Y así hubo de permanecer Prometeo suspendido de la desolada peña, de pie, insomne, sin nunca poder doblar la cansada rodilla. «Exhalarás muchas inútiles quejas y suspiros —le díjo Hefesto—, pues la voluntad de Zeus es inexorable, y todos aquellos que llevan poco tiempo disfrutando de un poder usurpado son duros de corazón». En realidad, el tormento del cautivo debía durar eternamente, o por lo menos treinta mil años. Aunque suspirando y quejándose a voces, aunque llamando, como testigos de su dolor, a los vientos y a los ríos, a las fuentes y a las olas del mar, a la madre Tierra y a los astros del Zodíaco que todo lo ven, su. ánimo no se doblegó. «Debe soportar la decisión del Destino —dijo— todo aquel que sabe comprender la fuerza invencible ce la necesidad». Tampoco se dejó mover por las amenazas de Zeus a descifrar la oscura profecía de que un nuevo lazo matrimonial depararía al soberano de los dioses la perdición y la caída. Zeus cumplió su palabra: envió al prisionero un águila que, huésped diario, se nutría de su hígado, el cual, consumido, se regeneraba constantemente. Aquel tormento no habría de cesar hasta que se presentase un redentor que, aceptando voluntariamente la muerte, se aviniese en cierto modo a reemplazarle.
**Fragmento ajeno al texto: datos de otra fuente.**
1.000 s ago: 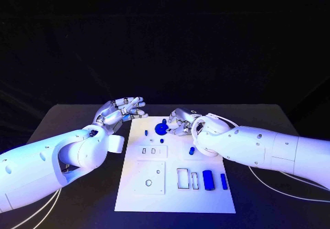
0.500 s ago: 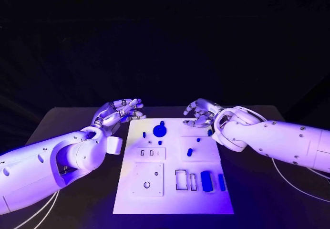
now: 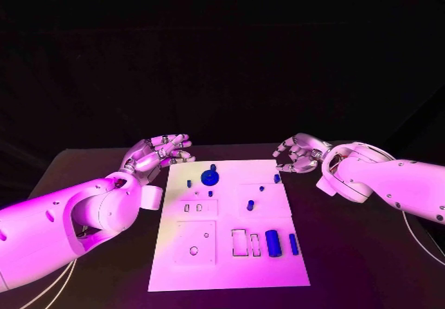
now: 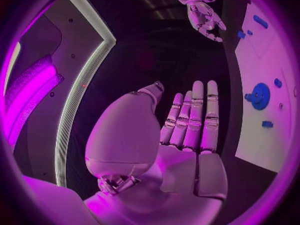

Finalmente llegó para el infeliz el día de la liberación. Después de haber permanecido por espacio de siglos suspendido de la roca y sufriendo torturas espantosas, acertó a pasar Hércules camino de las Hespérides y en busca de sus manzanas. Al ver colgando en el Cáucaso al nieto de los dioses y con la esperanza de poder aprovecharse de su buen consejo, se apiadó de su destino al ver cómo el águila, posada sobre las rodillas de Prometeo, devoraba el hígado del infeliz. Dejando entonces la maza y la piel de león, tendió su arco y disparó la flecha, ahuyentando al ave cruel de la entraña del atormentado. Acto seguido desató sus ligaduras y se alejó con el redimido. No obstante, para que se cumpliese la condición del rey de los dioses, puso en su lugar al centauro Quirón, quien se declaró presto a morir en aquel sitio, pues que antes era inmortal. Mas para que no quedase incumplida la sentencia de Zeus, que condenaba a Prometeo a permanecer desterrado en la roca durante un tiempo mucho más prolongado, tuvo éste que llevar en adelante un anillo de hierro en pie que, se encontraba una piedrecita arrancada de las peñas del Cáucaso. De este modo, Zeus pudo jactarse de continuar teniendo a su enemigo cautivo a la montaña.